その一室の中央にはこれまた所狭しと書簡が重ねられ、山を築いている。


「疲れたのだ〜」


執務机に身体を預けるようになだれ込む。
その姿を見かねた臣下は、だらしない、と一括する。

彼がうつ伏せになった振動で、机に並々と積まれた書簡が揺れた。
それを慌てて押さえ、安堵の息を吐く。

見渡す限りの書簡の山。
朝早くから政務に励んだが、それでも山はなくならない。

どっと疲れが押し寄せてきた。


「絳攸〜余は疲れたのだ…」


涙まじりに瞳を潤ませながら懇願してくる劉輝に、絳攸はグッと唸った。

パタパタと尻尾を振る。
亜麻色の髪から犬耳が覗き、シュンと項垂れている。


はっきり言って幻覚なのだが、何故か目に見えてしまう。
傍から見れば、捨てられた子犬が拾って、言わんばかりに青年に懇願の視線を向けているのだ。
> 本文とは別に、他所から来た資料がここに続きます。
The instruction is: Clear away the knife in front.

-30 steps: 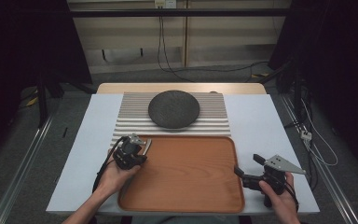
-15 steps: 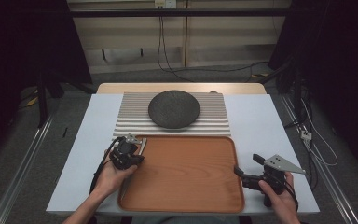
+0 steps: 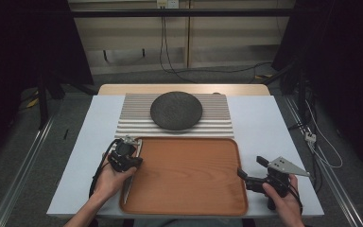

それをじっと眺めていたもう一人の臣下、楸瑛はクスリと口元を緩めた。


(何と言うか、飼い主と子犬って感じだねえ…)


どこかの女官様に言えば同じ様に同意してくれるだろう。
この二人の場面を、彼女もまた多く目に見てきたのだから。


「楸瑛〜余はお腹が空いたのだ…」


今度は楸瑛に助けを求めんと懇願する。
絳攸を宥めるのはいつだって彼の役目であったから。

仕方ないと肩を上下に揺らす。
こういう所が可愛いなと思えてならない。
本人には言えないが―。


「夕餉もとっていませんからね…絳攸、少し休憩しよう
余り根を詰め過ぎても、集中力は持続しないからね」


苦笑交じりにそう言えば、絳攸はフンと華を鳴らしながら渋々と楸瑛の要求を呑んだ。





丁度そのとき、コンコンと執務室の扉が叩かれた。
誰だろうと思いつつも、入れ、と入室を促せば、月影と珠翠が食器を両腕に抱えながら入ってきた。


「お疲れだと思いましたので、軽い食事をお持ち致しました」


月影の言葉に、劉輝は嬉しそうに表情を変えた。
丁度よかったのだ言いながらと机上を片付け、臣下の二人に椅子を持ってこさせる。





コポコポと心地よい音共に、香り高い茶の香りが室に蔓延する。
差し出された茶を口に含むと、身体中に温かさが染み渡った。


 ――いつもの茶とは違う


絳攸は思った。
煎れる人が異なるのだから仕方がない。

分かっていつつも、あの濃厚で、けれど口当たりの好い芳しい香りの茶が恋しい。
彼が想いを寄せるかの佳人が煎れてくれるお茶とは、やはり違った。


そう言えば、と彼はその彼女がいないことに気が付いた。
いつもは彼女が茶や菓子の差し入れをしてくれていたのに、今日に限って彼女ではなく彼女の部下が訪れたのだ。

女官長の仕事が忙しいのだろうと思ったが、それでもやはり気になる。

ソワソワと身体を揺さぶらせ、二人の筆頭女官に何度も視線を向ける絳攸に、楸瑛はフと笑みを漏らした。